Events

Events

[Time Series Database Lectures] Michael Freedman (TimescaleDB/Princeton)

Date

Thu Nov 16, 2017

Time

12:00pm EST

Location

CIC - 4th floor (ISTC Panther Hollow Room)

Time-series data is now everywhere—IoT, user event streams, system monitoring, finance, adtech, industrial control, transportation, and logistics—and increasingly used to power core applications. It also creates a number of technical challenges: to ingest high volumes of structured data; to ask complex, performant queries for both recent and historical time intervals; to perform specialized time-centric analysis and data management. And this data doesn’t exist in isolation, entries must often be joined against other relational data to ask key business questions (e.g., tracking a shipping container is much more powerful once combined with information about its goods).

Many developers working with time-series data today turn to polyglot solutions: a NoSQL database to store their time-series data (for scale), and a relational database for associated metadata and key business data. This leads to engineering complexity, operational challenges, and even referential integrity concerns.

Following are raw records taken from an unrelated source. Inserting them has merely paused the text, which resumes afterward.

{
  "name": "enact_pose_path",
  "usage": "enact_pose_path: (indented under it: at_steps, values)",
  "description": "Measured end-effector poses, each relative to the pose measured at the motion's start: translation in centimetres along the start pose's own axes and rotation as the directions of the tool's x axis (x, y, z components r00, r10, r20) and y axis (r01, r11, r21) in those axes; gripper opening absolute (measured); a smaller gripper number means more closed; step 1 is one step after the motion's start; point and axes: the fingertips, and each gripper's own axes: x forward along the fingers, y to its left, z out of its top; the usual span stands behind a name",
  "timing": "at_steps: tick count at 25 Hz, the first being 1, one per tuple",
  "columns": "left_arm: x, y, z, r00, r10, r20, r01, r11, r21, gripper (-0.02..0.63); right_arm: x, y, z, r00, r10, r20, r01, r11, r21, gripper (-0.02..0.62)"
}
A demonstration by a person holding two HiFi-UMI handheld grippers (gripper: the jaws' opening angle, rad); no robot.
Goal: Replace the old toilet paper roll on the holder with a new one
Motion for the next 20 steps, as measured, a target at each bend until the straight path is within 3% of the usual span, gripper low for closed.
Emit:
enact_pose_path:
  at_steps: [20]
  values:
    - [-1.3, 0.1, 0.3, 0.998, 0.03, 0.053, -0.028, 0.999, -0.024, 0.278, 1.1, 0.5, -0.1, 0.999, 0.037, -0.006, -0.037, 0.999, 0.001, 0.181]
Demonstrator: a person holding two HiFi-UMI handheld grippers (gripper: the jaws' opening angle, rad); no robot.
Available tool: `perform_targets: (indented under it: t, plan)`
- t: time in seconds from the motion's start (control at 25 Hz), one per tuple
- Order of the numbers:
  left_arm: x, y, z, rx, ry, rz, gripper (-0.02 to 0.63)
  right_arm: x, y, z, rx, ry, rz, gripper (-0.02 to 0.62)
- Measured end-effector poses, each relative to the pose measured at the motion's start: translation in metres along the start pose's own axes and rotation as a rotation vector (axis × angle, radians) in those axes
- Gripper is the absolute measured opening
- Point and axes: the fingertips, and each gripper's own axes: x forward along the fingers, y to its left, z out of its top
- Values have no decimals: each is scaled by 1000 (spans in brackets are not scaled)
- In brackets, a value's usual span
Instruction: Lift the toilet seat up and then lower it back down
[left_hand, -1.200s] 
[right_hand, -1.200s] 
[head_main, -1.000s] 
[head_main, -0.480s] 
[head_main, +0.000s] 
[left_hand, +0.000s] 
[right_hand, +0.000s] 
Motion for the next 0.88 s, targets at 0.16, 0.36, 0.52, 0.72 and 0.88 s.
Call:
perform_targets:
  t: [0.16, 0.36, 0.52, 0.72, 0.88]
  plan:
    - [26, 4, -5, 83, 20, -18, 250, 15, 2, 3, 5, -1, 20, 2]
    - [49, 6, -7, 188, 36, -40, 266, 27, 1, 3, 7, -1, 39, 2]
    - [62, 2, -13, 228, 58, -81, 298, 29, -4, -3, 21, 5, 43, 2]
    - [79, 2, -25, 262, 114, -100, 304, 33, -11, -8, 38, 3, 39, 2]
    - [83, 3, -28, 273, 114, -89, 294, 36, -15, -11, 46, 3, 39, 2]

In this talk, I describe why these operational headaches are unnecessary and how we re-engineered PostgreSQL as a time-series database in order to simplify time-series application development. In particular, the nature of time-series workloads—appending data about recent events—presents different demands than transactional (OLTP) workloads. By taking advantage of these differences, we can improve insert rates by 20x over vanilla Postgres and achieve much faster queries, even while offering full SQL (including JOINs).

TimescaleDB achieves this by storing data on an individual server in a manner more common to distributed systems: heavily partitioning (sharding) data into chunks to ensure that hot chunks corresponding to recent time records are maintained in memory. This right-sized chunking is performed automatically, and the database can even adapt its chunk sizes based on observed resource demands. Yet it hides this behind a “hypertable” that can be inserted into or queried like a single table: even at 100B+ rows over 10K+ chunks. While this adds a few additional milliseconds for query planning, it enables TimescaleDB to avoid the performance cliff that Postgres experiences at larger table sizes (10s of millions of rows).

Part of Time Series Database Lectures 2017 Seminar Series

Bio:
Michael J. Freedman is a Professor in the Computer Science Department at Princeton University, as well as the co-founder and CTO of Timescale, building an open-source database that scales out SQL for time-series data. His work broadly focuses on distributed systems, networking, and security, and has led to commercial products and deployed systems reaching millions of users daily. Honors include a Presidential Early Career Award (PECASE), SIGCOMM Test of Time Award, Sloan Fellowship, DARPA CSSG membership, and multiple award publications.